_Task_
This exercise calls for an exact copy of the data below.

= = = = =

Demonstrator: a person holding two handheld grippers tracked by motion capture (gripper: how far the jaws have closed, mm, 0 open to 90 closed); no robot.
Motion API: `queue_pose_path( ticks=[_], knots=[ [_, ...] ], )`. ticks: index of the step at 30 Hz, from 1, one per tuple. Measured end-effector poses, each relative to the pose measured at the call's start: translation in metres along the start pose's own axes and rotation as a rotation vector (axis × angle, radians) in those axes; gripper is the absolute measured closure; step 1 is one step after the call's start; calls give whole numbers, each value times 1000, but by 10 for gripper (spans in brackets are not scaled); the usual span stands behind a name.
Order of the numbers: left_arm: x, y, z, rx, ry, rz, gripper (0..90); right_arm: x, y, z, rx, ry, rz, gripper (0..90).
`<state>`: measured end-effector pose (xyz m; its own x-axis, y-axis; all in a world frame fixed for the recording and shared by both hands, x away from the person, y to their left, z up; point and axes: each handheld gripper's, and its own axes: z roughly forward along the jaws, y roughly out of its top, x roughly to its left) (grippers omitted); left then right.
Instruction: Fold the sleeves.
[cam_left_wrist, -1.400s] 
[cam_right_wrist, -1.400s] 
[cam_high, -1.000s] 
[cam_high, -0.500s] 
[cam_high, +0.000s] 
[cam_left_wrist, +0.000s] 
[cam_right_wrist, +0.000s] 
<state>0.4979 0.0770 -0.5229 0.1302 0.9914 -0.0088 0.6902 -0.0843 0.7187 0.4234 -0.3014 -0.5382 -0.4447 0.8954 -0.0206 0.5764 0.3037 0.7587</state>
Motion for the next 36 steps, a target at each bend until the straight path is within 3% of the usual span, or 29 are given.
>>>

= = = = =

_Task solution_
Demonstrator: a person holding two handheld grippers tracked by motion capture (gripper: how far the jaws have closed, mm, 0 open to 90 closed); no robot.
Motion API: `queue_pose_path( ticks=[_], knots=[ [_, ...] ], )`. ticks: index of the step at 30 Hz, from 1, one per tuple. Measured end-effector poses, each relative to the pose measured at the call's start: translation in metres along the start pose's own axes and rotation as a rotation vector (axis × angle, radians) in those axes; gripper is the absolute measured closure; step 1 is one step after the call's start; calls give whole numbers, each value times 1000, but by 10 for gripper (spans in brackets are not scaled); the usual span stands behind a name.
Order of the numbers: left_arm: x, y, z, rx, ry, rz, gripper (0..90); right_arm: x, y, z, rx, ry, rz, gripper (0..90).
`<state>`: measured end-effector pose (xyz m; its own x-axis, y-axis; all in a world frame fixed for the recording and shared by both hands, x away from the person, y to their left, z up; point and axes: each handheld gripper's, and its own axes: z roughly forward along the jaws, y roughly out of its top, x roughly to its left) (grippers omitted); left then right.
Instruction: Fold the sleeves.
[cam_left_wrist, -1.400s] 
[cam_right_wrist, -1.400s] 
[cam_high, -1.000s] 
[cam_high, -0.500s] 
[cam_high, +0.000s] 
[cam_left_wrist, +0.000s] 
[cam_right_wrist, +0.000s] 
<state>0.4979 0.0770 -0.5229 0.1302 0.9914 -0.0088 0.6902 -0.0843 0.7187 0.4234 -0.3014 -0.5382 -0.4447 0.8954 -0.0206 0.5764 0.3037 0.7587</state>
Motion for the next 36 steps, a target at each bend until the straight path is within 3% of the usual span, or 29 are given.
>>>

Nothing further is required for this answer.